WHAT IS BEING ASKED: Filter out all lines without the word "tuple" from the data below, please, and copy the rest.

GIVEN DATA:
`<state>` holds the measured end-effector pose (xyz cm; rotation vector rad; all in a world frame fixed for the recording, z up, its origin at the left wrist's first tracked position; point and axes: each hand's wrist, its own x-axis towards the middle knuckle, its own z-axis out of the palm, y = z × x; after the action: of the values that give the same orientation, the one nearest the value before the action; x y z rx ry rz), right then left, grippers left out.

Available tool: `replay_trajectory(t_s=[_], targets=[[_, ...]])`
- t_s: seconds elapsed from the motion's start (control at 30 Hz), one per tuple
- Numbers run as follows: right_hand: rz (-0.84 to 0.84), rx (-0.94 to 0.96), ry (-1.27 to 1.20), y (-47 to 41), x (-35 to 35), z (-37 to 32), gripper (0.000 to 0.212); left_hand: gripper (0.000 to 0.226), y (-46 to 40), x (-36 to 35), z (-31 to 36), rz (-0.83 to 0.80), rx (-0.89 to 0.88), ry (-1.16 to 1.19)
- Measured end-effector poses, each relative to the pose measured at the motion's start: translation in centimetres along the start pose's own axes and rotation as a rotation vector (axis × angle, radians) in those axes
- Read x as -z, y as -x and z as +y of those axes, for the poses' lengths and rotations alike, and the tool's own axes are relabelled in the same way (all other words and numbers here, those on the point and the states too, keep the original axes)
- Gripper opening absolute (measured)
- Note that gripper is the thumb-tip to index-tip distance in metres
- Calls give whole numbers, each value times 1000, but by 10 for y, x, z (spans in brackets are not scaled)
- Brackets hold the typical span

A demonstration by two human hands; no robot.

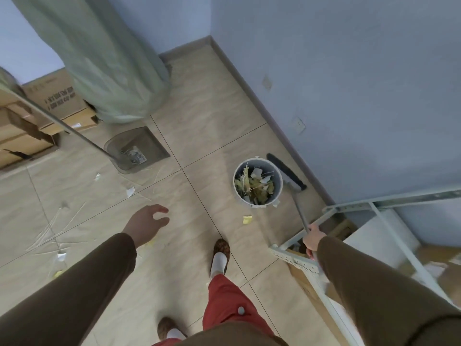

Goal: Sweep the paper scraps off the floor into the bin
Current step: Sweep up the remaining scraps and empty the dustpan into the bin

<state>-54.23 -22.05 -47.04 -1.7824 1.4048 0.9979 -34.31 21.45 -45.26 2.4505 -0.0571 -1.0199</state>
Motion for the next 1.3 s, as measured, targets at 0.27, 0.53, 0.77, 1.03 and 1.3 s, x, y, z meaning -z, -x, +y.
replay_trajectory(t_s=[0.27, 0.53, 0.77, 1.03, 1.3], targets=[[-10, -122, -543, 84, -164, 3, 35, 27, 68, -8, -54, -20, -73, 4], [-101, -58, -770, 151, -288, -17, 37, 26, 141, 0, -159, 51, -50, 39], [-261, -55, -810, 243, -364, -11, 33, 29, 179, -15, -214, 65, 0, 102], [-474, 53, -629, 294, -314, 44, 10, 29, 199, -18, -224, 81, 7, 193], [-242, 287, -347, 291, -348, 19, 36, 29, 227, -9, -256, 148, 54, 238]])
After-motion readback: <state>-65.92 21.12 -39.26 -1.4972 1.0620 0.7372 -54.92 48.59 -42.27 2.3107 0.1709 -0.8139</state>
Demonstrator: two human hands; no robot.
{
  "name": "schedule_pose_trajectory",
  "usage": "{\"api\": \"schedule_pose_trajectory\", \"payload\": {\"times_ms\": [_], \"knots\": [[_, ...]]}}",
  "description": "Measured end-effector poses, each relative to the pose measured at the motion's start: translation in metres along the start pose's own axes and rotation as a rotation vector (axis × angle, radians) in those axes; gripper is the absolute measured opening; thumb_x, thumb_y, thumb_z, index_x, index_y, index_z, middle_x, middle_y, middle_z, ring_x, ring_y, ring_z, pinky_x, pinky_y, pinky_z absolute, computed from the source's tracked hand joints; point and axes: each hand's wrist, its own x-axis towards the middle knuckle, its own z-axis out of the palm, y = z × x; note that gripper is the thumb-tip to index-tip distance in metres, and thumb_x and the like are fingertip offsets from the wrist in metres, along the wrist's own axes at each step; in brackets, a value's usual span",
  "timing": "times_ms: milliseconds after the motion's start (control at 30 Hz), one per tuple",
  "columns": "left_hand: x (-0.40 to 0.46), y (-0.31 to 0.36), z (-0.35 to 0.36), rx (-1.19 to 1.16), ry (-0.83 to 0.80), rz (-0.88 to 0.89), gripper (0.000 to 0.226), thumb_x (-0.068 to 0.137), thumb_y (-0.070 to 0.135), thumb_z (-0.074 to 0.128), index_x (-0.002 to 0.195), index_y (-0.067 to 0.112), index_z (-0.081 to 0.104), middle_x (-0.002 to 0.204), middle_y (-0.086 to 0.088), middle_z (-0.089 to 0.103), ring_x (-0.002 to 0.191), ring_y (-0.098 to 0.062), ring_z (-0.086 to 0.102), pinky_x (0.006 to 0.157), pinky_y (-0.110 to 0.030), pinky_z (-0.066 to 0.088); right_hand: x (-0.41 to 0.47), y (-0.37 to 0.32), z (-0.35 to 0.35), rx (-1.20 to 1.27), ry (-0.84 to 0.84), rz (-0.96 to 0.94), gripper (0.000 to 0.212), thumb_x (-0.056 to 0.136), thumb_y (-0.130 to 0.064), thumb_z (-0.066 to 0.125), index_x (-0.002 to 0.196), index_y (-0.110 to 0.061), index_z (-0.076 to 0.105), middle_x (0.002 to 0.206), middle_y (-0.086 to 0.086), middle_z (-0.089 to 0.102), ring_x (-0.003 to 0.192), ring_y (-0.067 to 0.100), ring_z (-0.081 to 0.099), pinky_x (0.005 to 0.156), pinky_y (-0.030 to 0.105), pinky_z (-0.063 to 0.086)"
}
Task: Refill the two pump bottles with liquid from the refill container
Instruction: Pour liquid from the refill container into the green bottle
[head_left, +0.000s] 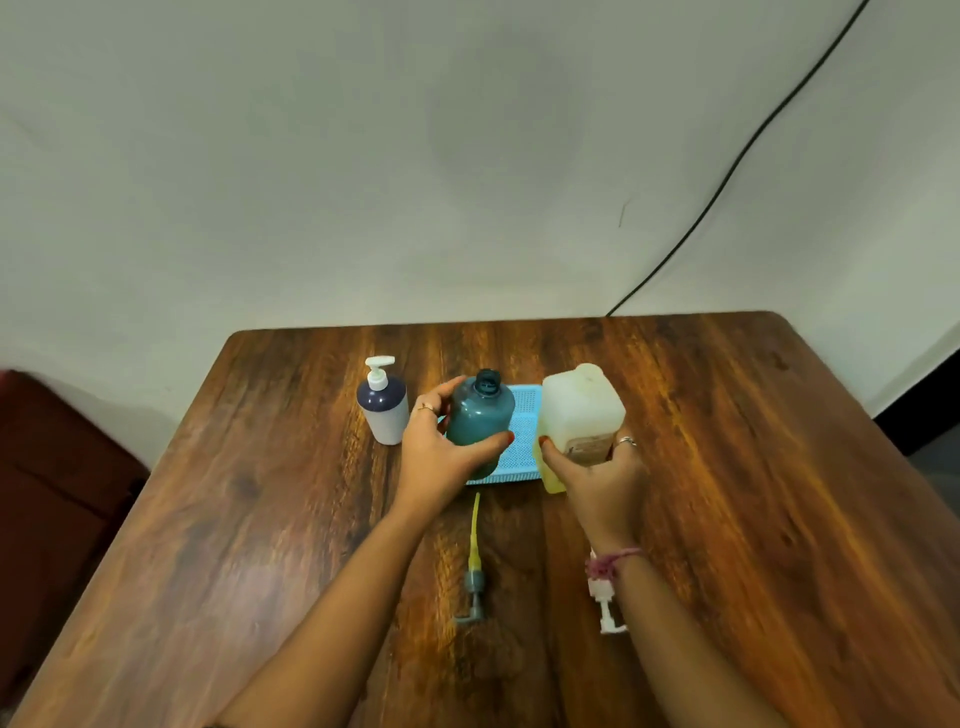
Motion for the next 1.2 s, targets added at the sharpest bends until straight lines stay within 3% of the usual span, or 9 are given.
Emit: {"api": "schedule_pose_trajectory", "payload": {"times_ms": [167, 233, 367, 500, 667, 967, 1200], "knots": [[0.024, 0.045, 0.011, 0.005, 0.015, 0.045, 0.076, 0.062, 0.021, 0.09, 0.128, 0.023, 0.052, 0.125, 0.002, 0.058, 0.107, -0.004, 0.058, 0.075, -0.006, 0.049, 0.05, -0.042, -0.023, -0.048, -0.034, -0.148, 0.061, 0.062, -0.04, 0.085, 0.11, -0.01, 0.06, 0.092, -0.007, 0.06, 0.078, 0.008, 0.061, 0.048, 0.007, 0.046], [0.035, 0.067, 0.013, 0.008, 0.037, 0.072, 0.076, 0.063, 0.022, 0.089, 0.129, 0.026, 0.051, 0.124, 0.004, 0.059, 0.105, -0.002, 0.059, 0.073, -0.007, 0.05, 0.071, -0.06, -0.032, -0.093, -0.048, -0.187, 0.055, 0.062, -0.041, 0.085, 0.103, -0.012, 0.062, 0.086, -0.007, 0.061, 0.072, 0.009, 0.061, 0.046, 0.007, 0.041], [0.053, 0.108, 0.016, -0.027, 0.082, 0.119, 0.077, 0.065, 0.022, 0.088, 0.131, 0.027, 0.051, 0.124, 0.006, 0.058, 0.108, -0.008, 0.059, 0.078, -0.014, 0.052, 0.109, -0.093, -0.05, -0.134, -0.118, -0.198, 0.057, 0.062, -0.045, 0.083, 0.107, -0.018, 0.06, 0.089, -0.008, 0.06, 0.076, 0.009, 0.059, 0.051, 0.008, 0.038], [0.068, 0.14, 0.02, -0.034, 0.11, 0.155, 0.079, 0.064, 0.025, 0.089, 0.134, 0.024, 0.051, 0.124, 0.006, 0.057, 0.108, -0.011, 0.057, 0.072, -0.01, 0.05, 0.143, -0.123, -0.067, -0.242, -0.127, -0.343, 0.06, 0.059, -0.055, 0.078, 0.106, -0.022, 0.058, 0.091, -0.004, 0.065, 0.078, 0.014, 0.062, 0.057, 0.022, 0.05], [0.079, 0.166, 0.01, -0.028, 0.134, 0.199, 0.083, 0.065, 0.025, 0.088, 0.138, 0.024, 0.049, 0.128, 0.004, 0.055, 0.109, -0.011, 0.055, 0.066, -0.008, 0.047, 0.167, -0.158, -0.082, -0.342, -0.112, -0.501, 0.064, 0.061, -0.047, 0.081, 0.114, -0.021, 0.057, 0.092, -0.003, 0.063, 0.074, 0.013, 0.052, 0.051, 0.013, 0.032], [0.092, 0.191, 0.009, -0.037, 0.176, 0.254, 0.082, 0.067, 0.023, 0.087, 0.138, 0.023, 0.047, 0.126, 0.006, 0.052, 0.104, -0.009, 0.052, 0.06, 0.001, 0.046, 0.198, -0.197, -0.092, -0.481, -0.132, -0.673, 0.071, 0.063, -0.038, 0.081, 0.127, -0.024, 0.051, 0.1, 0.0, 0.065, 0.076, 0.014, 0.048, 0.057, 0.018, 0.032], [0.095, 0.195, 0.006, -0.044, 0.197, 0.261, 0.084, 0.066, 0.023, 0.088, 0.139, 0.024, 0.046, 0.13, 0.002, 0.051, 0.106, -0.01, 0.051, 0.06, 0.002, 0.045, 0.202, -0.213, -0.095, -0.53, -0.1, -0.761, 0.076, 0.062, -0.035, 0.082, 0.131, -0.026, 0.05, 0.108, -0.001, 0.066, 0.091, 0.021, 0.06, 0.065, 0.021, 0.034]]}}
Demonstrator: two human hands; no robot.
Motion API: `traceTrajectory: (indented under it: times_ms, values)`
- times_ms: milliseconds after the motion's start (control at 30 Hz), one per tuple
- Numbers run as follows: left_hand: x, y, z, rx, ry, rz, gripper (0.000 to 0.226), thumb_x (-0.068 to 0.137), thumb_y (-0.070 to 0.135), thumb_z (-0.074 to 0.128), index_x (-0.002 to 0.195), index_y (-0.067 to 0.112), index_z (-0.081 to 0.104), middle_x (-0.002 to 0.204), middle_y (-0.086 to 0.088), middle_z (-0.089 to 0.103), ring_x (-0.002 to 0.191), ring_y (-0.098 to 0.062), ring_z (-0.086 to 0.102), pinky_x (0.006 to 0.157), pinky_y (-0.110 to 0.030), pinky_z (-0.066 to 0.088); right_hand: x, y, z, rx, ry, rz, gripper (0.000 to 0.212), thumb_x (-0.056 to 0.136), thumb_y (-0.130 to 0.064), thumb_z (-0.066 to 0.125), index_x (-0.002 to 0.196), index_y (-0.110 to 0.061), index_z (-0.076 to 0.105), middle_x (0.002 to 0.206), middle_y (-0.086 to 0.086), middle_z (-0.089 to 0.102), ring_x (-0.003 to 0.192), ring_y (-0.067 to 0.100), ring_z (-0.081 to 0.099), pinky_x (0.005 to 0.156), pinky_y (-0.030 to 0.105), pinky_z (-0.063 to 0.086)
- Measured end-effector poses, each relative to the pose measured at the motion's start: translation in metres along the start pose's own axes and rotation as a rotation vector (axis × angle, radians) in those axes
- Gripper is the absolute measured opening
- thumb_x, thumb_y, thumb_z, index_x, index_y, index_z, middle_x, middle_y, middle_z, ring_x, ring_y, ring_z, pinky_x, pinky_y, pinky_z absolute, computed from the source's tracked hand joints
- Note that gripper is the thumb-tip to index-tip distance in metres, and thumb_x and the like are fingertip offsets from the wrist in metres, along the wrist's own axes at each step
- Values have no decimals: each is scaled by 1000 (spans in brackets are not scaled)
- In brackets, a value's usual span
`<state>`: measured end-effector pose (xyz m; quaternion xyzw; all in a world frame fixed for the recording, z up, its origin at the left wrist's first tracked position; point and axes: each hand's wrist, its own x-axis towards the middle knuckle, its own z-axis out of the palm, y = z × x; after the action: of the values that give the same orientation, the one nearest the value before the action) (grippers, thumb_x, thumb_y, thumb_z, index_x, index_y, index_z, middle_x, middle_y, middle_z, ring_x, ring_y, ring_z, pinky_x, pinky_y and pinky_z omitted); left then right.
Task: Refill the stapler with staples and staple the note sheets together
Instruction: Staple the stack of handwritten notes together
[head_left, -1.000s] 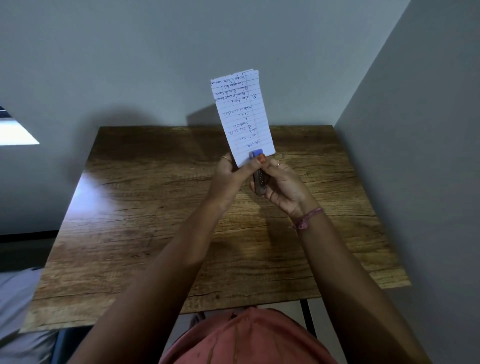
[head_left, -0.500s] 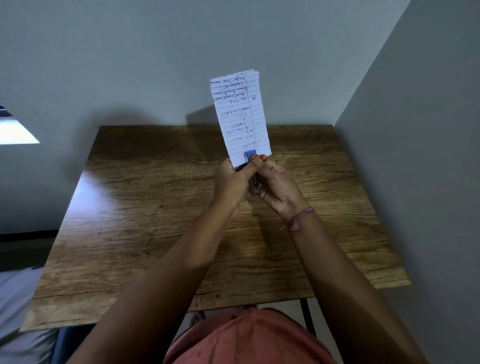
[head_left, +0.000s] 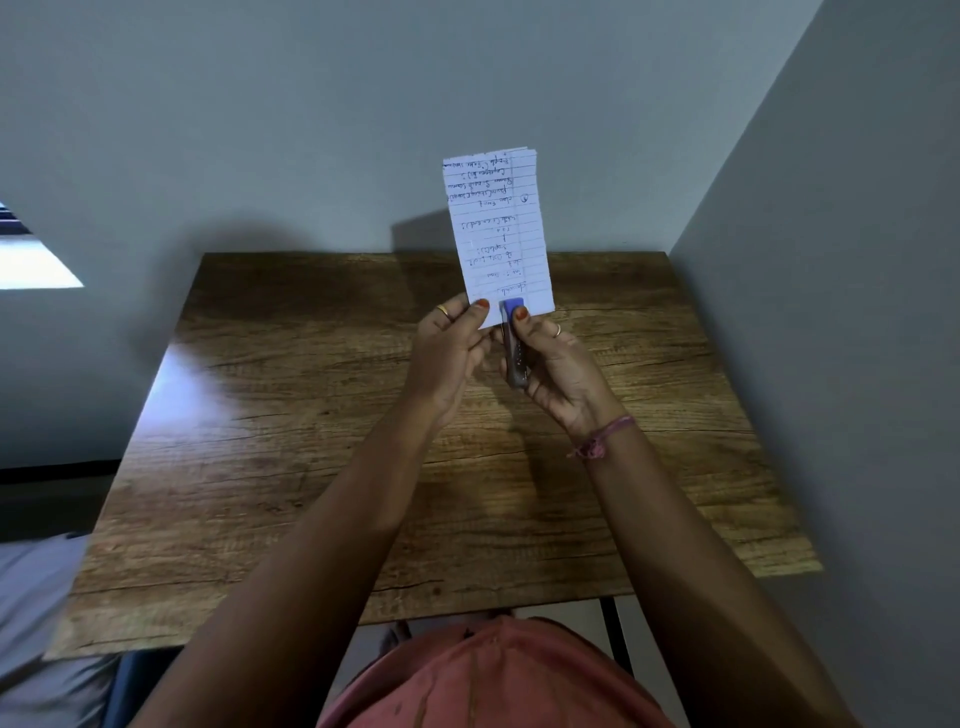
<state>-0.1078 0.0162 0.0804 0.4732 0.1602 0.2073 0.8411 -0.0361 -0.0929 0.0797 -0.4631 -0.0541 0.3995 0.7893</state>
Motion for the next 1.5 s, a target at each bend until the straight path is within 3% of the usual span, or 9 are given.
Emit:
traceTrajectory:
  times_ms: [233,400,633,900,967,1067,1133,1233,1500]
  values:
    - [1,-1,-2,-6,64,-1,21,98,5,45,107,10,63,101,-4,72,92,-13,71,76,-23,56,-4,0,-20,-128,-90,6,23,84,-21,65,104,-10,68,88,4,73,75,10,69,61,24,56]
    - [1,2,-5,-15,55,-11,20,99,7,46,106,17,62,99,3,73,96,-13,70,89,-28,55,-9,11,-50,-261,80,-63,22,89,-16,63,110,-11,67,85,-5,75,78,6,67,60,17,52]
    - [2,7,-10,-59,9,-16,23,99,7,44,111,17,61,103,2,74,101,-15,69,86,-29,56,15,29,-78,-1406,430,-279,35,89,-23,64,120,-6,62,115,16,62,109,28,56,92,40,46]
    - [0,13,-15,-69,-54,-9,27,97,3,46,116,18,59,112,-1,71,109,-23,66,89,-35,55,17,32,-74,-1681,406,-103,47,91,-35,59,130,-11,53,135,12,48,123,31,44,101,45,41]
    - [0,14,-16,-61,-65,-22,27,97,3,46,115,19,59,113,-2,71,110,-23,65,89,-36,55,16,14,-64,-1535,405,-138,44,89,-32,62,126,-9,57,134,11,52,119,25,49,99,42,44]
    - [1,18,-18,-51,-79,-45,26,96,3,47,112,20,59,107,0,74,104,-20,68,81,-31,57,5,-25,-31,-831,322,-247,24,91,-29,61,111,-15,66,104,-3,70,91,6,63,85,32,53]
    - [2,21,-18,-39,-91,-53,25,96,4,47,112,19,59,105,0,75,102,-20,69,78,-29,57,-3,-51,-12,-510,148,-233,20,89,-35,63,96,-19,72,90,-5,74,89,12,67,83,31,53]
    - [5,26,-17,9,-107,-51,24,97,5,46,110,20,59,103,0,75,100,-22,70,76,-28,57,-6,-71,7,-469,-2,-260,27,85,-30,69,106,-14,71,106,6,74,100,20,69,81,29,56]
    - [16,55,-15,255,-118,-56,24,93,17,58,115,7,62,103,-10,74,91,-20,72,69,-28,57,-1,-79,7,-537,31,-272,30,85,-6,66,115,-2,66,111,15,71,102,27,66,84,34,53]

OUTPUT OF THE EXERCISE:
- t_s: seconds elapsed from the motion's start (control at 30 Hz), one per tuple
  "timing": "times_ms: milliseconds after the motion's start (control at 30 Hz), one per tuple",
- times_ms: milliseconds after the motion's start (control at 30 Hz), one per tuple

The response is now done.